[Task item]: All of the data below is to be copied exactly.

[Supplied material]:
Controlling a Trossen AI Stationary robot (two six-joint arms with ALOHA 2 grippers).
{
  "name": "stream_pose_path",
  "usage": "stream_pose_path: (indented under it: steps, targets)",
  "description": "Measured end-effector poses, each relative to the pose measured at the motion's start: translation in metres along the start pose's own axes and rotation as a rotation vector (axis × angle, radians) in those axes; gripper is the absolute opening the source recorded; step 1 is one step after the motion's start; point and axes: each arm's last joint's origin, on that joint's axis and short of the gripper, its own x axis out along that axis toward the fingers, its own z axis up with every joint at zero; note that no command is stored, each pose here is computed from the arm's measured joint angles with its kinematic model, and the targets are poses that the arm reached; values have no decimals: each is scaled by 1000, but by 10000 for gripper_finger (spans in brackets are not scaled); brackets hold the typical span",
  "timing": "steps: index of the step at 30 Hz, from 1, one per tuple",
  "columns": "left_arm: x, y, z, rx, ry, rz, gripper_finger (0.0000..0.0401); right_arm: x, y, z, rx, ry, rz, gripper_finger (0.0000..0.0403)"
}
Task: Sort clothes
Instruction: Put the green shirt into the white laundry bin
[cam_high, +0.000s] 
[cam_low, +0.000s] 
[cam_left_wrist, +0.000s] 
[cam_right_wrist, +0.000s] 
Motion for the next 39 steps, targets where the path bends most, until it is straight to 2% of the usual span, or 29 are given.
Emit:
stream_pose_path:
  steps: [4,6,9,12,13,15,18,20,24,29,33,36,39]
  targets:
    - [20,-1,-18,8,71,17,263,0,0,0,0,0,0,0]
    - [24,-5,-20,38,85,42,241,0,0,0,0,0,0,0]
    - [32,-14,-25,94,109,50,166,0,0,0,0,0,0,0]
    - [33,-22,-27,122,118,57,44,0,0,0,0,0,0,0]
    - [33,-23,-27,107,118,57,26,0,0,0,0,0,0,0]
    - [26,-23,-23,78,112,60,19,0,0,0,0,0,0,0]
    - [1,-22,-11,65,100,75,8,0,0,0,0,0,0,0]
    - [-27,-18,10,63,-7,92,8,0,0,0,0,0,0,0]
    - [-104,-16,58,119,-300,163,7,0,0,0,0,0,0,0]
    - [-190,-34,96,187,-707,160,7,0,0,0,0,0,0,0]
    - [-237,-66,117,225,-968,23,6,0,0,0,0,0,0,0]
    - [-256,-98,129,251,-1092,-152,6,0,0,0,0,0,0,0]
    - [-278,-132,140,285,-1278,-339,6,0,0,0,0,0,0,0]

[Exercise result]:
Controlling a Trossen AI Stationary robot (two six-joint arms with ALOHA 2 grippers).
{
  "name": "stream_pose_path",
  "usage": "stream_pose_path: (indented under it: steps, targets)",
  "description": "Measured end-effector poses, each relative to the pose measured at the motion's start: translation in metres along the start pose's own axes and rotation as a rotation vector (axis × angle, radians) in those axes; gripper is the absolute opening the source recorded; step 1 is one step after the motion's start; point and axes: each arm's last joint's origin, on that joint's axis and short of the gripper, its own x axis out along that axis toward the fingers, its own z axis up with every joint at zero; note that no command is stored, each pose here is computed from the arm's measured joint angles with its kinematic model, and the targets are poses that the arm reached; values have no decimals: each is scaled by 1000, but by 10000 for gripper_finger (spans in brackets are not scaled); brackets hold the typical span",
  "timing": "steps: index of the step at 30 Hz, from 1, one per tuple",
  "columns": "left_arm: x, y, z, rx, ry, rz, gripper_finger (0.0000..0.0401); right_arm: x, y, z, rx, ry, rz, gripper_finger (0.0000..0.0403)"
}
Task: Sort clothes
Instruction: Put the green shirt into the white laundry bin
[cam_high, +0.000s] 
[cam_low, +0.000s] 
[cam_left_wrist, +0.000s] 
[cam_right_wrist, +0.000s] 
Motion for the next 39 steps, targets where the path bends most, until it is straight to 2% of the usual span, or 29 are given.
Emit:
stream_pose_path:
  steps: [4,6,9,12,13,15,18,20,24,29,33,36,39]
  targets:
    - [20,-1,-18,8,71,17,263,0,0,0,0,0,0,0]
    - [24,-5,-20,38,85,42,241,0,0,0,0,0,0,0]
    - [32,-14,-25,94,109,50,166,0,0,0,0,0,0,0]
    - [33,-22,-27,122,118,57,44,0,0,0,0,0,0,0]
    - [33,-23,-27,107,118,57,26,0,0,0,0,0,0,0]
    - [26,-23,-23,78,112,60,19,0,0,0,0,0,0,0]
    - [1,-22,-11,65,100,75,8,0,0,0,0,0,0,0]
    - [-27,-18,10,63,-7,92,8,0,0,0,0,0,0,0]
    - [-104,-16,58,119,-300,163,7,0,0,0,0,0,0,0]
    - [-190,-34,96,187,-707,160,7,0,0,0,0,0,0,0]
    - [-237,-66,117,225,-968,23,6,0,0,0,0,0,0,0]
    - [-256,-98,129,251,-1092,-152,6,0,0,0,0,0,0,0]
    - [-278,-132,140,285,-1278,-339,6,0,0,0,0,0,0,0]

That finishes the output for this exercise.